Avete avviato anche una collaborazione con la nuova Fondazione Cassa Depositi e Prestiti, con il progetto You the Future. Com’è nata quest’iniziativa e cosa pensa possa apportare al Terzo settore questa fondazione?

«Si tratta di un progetto molto innovativo, che mira allo sviluppo delle competenze digitali di bambini e ragazzi colpiti dalla pandemia in Italia. Confrontandoci con la Fondazione ci siamo subito focalizzati sulle tante privazioni che i minori, nel nostro Paese, stanno subendo per via della chiusura delle scuole e della chiusura di così tante attività indispensabili per stimolare le relazioni sociali, soprattutto nelle periferie più svantaggiate delle nostre città. Siamo estremamente orgogliosi di avere al nostro fianco Fondazione Cassa Depositi e Prestiti e, insieme, di aver dato vita a un progetto innovativo e all’avanguardia che, grazie alla radio, ai podcast e alle tante attività previste, permetterà a tanti giovani di riscoprirsi protagonisti della loro vita e di fare da cassa da risonanza ai diritti e alle istanze dei loro coetanei.

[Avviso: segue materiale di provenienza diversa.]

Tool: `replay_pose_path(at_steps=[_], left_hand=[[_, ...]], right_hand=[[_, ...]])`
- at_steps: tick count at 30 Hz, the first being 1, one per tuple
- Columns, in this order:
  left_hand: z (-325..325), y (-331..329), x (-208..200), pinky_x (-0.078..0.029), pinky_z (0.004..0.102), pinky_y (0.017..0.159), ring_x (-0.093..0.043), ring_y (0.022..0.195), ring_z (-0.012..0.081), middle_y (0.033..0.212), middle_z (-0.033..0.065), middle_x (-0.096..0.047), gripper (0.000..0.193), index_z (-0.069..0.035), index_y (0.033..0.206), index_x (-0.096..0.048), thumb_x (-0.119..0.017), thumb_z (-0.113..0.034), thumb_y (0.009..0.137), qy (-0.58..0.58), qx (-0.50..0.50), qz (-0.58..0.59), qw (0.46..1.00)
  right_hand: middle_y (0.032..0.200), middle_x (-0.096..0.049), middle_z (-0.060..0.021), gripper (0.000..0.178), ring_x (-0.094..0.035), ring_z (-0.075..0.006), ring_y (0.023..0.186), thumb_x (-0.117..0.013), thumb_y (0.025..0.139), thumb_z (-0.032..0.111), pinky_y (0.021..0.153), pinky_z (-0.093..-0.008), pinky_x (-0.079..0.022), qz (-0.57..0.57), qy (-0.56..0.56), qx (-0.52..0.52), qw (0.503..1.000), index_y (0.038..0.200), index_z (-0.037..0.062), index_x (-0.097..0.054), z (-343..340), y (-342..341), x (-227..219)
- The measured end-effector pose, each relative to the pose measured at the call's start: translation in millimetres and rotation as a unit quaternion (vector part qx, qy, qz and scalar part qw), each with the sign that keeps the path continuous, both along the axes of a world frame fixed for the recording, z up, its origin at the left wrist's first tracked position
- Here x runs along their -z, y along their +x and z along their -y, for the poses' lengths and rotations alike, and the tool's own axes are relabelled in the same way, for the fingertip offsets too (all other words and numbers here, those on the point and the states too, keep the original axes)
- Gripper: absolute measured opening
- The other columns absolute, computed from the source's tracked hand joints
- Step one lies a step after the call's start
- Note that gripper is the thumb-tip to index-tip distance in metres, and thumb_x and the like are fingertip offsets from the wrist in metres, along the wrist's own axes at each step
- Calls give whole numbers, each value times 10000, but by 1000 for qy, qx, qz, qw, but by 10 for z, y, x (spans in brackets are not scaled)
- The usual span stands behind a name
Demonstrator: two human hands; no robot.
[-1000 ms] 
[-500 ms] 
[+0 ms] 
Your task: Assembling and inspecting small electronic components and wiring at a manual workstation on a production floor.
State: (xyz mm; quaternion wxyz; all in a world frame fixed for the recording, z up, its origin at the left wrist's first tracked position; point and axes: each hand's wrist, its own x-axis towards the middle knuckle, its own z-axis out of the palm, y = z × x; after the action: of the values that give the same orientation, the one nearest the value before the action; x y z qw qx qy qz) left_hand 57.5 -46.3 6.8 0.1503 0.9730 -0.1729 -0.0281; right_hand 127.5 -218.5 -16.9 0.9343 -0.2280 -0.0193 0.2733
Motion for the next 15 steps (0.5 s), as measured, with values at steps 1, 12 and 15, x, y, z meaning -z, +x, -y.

Il Terzo settore si è lamentato di essere stato poco considerato nelle bozze del Recovery Plan italiano. Cosa ne pensa e che cosa si aspetta da questa partita così importante?

«La pandemia ha messo ancora più in luce il ruolo fondamentale del volontariato e delle realtà attive nel sociale nel nostro Paese, che in questi mesi hanno fornito un sostegno prezioso a tante famiglie alle prese con le conseguenze sociali ed economiche della crisi. Per questo auspichiamo che una parte importante della nostra società qual è il Terzo settore, che rappresenta un mondo variegato di persone che ogni giorno si impegnano per il cambiamento, possa essere valorizzato come merita, a partire dalla destinazione dei fondi del Recovery Plan, indispensabili anche per lenire le perdite che inevitabilmente hanno colpito tante realtà del nostro settore. C’è bisogno di essere considerati partner, capaci di portare competenze e conoscenza dei territori, non solo implementatori di progetto. Solo così possiamo fare davvero sistema».